> **Task statement**:
Two lines mark the range in the entries below: the one holding "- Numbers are" and the one holding "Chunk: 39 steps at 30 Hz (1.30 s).". Set down those two and all lines between them, exactly.

(Data excerpts)

»»

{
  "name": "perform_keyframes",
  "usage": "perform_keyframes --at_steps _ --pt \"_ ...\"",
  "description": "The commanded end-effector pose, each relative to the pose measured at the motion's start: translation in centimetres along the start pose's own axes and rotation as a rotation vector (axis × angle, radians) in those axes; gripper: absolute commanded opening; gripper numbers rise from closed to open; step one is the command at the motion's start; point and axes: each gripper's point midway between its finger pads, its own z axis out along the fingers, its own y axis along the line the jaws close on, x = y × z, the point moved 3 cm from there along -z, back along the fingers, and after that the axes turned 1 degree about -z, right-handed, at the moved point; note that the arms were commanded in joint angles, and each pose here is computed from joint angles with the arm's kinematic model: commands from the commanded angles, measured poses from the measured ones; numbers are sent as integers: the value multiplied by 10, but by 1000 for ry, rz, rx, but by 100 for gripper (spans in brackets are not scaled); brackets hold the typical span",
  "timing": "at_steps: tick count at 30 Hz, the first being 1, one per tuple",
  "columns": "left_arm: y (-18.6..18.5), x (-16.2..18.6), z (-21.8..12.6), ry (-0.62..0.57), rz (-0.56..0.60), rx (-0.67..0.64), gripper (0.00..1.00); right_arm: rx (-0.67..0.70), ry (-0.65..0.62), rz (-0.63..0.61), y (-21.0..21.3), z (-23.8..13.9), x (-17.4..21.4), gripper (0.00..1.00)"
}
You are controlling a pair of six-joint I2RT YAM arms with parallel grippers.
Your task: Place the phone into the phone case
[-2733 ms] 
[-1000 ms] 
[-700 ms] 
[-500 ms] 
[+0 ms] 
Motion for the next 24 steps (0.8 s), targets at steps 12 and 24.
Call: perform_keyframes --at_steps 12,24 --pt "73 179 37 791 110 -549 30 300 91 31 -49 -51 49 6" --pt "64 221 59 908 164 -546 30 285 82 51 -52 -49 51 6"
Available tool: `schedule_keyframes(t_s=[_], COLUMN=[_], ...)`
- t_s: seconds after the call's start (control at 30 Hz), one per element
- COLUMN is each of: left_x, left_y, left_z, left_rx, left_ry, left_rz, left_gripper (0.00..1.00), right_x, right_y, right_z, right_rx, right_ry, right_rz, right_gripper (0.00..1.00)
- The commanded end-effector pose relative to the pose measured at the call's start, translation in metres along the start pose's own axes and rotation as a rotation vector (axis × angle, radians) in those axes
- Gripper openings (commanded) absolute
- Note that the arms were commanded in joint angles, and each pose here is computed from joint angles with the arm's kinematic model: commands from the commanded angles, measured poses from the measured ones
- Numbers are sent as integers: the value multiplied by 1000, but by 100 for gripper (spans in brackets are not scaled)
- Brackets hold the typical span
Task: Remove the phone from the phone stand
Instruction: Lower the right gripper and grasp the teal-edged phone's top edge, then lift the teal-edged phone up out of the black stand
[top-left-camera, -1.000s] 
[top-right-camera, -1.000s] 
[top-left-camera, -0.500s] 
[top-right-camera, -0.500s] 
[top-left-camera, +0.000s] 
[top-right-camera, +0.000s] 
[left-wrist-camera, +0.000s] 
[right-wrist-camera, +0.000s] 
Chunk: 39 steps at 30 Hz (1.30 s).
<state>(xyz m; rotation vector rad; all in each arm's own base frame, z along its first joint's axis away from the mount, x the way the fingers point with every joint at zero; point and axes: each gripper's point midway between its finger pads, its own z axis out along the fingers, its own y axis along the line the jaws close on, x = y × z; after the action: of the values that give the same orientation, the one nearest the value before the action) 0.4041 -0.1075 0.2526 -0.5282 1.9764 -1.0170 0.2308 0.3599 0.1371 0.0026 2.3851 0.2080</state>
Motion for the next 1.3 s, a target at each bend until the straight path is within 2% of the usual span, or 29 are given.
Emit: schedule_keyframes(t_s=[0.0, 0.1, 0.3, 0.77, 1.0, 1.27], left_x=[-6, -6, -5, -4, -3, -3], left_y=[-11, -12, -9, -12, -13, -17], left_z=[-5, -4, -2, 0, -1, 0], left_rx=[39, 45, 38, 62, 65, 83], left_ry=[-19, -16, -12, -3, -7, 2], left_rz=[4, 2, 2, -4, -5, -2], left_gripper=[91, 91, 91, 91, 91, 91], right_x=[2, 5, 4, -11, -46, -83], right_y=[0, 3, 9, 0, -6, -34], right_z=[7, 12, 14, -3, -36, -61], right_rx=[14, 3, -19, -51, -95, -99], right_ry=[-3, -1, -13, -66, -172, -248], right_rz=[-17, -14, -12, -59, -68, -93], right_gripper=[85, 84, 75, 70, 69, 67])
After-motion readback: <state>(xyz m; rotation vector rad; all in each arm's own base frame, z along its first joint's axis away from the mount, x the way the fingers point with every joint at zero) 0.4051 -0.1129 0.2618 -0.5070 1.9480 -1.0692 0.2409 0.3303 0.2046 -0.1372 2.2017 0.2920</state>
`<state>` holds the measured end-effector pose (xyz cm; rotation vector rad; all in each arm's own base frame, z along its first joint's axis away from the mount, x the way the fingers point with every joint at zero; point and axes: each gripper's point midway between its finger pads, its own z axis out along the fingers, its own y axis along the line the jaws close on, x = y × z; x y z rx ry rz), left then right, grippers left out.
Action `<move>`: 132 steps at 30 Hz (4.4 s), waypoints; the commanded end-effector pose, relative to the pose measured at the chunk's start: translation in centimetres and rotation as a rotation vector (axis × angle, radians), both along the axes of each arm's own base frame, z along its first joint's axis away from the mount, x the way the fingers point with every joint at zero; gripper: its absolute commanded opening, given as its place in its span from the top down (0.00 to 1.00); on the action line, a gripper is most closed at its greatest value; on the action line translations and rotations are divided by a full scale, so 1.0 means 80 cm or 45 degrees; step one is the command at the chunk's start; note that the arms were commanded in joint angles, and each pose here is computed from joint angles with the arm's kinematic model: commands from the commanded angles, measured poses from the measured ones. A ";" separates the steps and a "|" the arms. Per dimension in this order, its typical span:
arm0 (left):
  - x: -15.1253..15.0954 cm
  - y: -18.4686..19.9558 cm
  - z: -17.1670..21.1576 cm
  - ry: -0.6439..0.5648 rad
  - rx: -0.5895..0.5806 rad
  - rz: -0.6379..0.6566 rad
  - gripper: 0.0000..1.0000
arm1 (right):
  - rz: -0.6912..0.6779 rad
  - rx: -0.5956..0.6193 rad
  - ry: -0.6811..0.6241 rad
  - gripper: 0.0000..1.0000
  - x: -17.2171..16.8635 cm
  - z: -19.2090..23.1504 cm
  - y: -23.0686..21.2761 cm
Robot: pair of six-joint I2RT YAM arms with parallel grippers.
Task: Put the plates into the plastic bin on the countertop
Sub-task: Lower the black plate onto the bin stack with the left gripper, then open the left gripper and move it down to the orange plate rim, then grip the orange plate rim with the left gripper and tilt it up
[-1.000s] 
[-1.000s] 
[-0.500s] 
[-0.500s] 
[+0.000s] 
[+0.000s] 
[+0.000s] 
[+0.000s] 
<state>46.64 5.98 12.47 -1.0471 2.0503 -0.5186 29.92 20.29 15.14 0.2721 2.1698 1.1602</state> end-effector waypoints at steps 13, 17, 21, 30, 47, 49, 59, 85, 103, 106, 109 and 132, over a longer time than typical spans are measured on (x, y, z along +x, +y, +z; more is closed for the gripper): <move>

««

> **Output**:
- Numbers are sent as integers: the value multiplied by 1000, but by 100 for gripper (spans in brackets are not scaled)
- Brackets hold the typical span
Task: Remove the phone from the phone stand
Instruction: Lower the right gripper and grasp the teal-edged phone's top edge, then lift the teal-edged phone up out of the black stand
[top-left-camera, -1.000s] 
[top-right-camera, -1.000s] 
[top-left-camera, -0.500s] 
[top-right-camera, -0.500s] 
[top-left-camera, +0.000s] 
[top-right-camera, +0.000s] 
[left-wrist-camera, +0.000s] 
[right-wrist-camera, +0.000s] 
Chunk: 39 steps at 30 Hz (1.30 s).

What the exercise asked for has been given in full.